Hezbollah is much more than a just paramilitary or terrorist unit. They are a full-blown social and political movement. Yes, they have the militant wing we hear so much about, true enough. But they have a strong social services wing as well. They run schools. They run shelters. They run food banks. They run hospitals and clinics. On top of all of that, they are also an active, grass-roots political party with strong local support...


It just so happens that these multi-pronged activities Hezbollah provides in that community positions them uniquely to take advantage of any groundswell in anti-Israeli sentiments this bombardment may inspire. It gives them instant access to streams of disaffected, displaced and angry victims to whom they can provide shelter, nourishment, clothing and, most significantly, an immediate outlet for revenge.

I have some bad news for those among us who had their hearts set on that Lebanese backlash against Hezbollah we were promised would result from Israel's offensive. It was always absurd to assume that a people under aerial bombardment would rally in anger to the side of the bombers. Once again, strangely enough, it seems people don't like being bombed.

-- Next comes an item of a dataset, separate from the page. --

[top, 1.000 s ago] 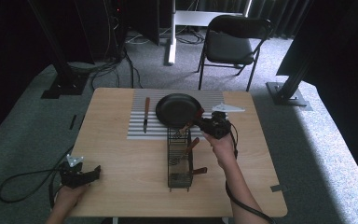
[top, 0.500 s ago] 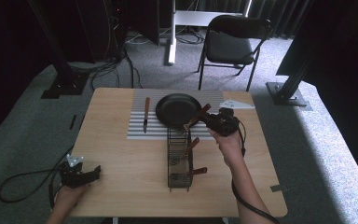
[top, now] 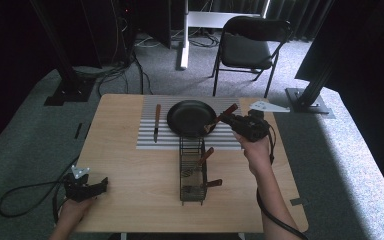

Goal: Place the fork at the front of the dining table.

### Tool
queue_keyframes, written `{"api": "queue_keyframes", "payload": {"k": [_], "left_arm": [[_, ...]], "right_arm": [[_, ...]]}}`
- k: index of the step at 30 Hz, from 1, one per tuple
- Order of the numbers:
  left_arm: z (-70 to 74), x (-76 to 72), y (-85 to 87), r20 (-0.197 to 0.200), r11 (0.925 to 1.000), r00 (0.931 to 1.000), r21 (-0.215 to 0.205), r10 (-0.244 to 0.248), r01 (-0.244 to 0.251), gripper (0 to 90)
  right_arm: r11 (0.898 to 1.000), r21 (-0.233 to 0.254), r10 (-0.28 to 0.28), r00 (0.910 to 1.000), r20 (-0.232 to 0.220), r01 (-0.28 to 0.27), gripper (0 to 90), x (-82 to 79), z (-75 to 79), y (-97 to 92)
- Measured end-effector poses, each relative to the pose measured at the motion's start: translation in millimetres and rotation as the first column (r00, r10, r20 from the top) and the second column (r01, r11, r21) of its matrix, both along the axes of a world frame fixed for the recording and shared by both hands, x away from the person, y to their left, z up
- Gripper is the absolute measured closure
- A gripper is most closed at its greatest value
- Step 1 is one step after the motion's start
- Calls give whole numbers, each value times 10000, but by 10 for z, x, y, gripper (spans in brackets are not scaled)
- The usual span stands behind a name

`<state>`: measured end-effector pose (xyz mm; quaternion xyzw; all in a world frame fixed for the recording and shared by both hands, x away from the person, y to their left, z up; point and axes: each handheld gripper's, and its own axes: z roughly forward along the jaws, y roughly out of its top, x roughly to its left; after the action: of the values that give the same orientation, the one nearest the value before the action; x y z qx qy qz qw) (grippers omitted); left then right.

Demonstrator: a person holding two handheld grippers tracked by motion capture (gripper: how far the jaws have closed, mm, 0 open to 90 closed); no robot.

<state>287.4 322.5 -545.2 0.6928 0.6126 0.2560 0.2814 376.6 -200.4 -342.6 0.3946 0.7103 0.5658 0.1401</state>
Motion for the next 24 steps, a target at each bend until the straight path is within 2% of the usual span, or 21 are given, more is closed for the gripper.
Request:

Personal update: I never intended for this to be such a foreign policy blog (there are already so many of them) but how could I even bother to blog without talking about the stupidity of the way the world is being set aflame around me? It begs for commentary, does it not?


Brian said...

Well, substitute the word "Iran" in for "Hezbollah" and then no one is surprised by the article. Sure, if Lebanon wants to become an Iranian state, then all is fine and dandy and all of the Iranian oil money should be accepted.

The Lebanese, uh the world, needs to realize that nothing special is going on here. Israel thought it was fighting a war with Hezbollah, but made the mistake of not realizing it was Iran. They will not make the mistake again.

Doesn't anybody get it? Maybe I am the naive one and am simplying things to much with a word swap.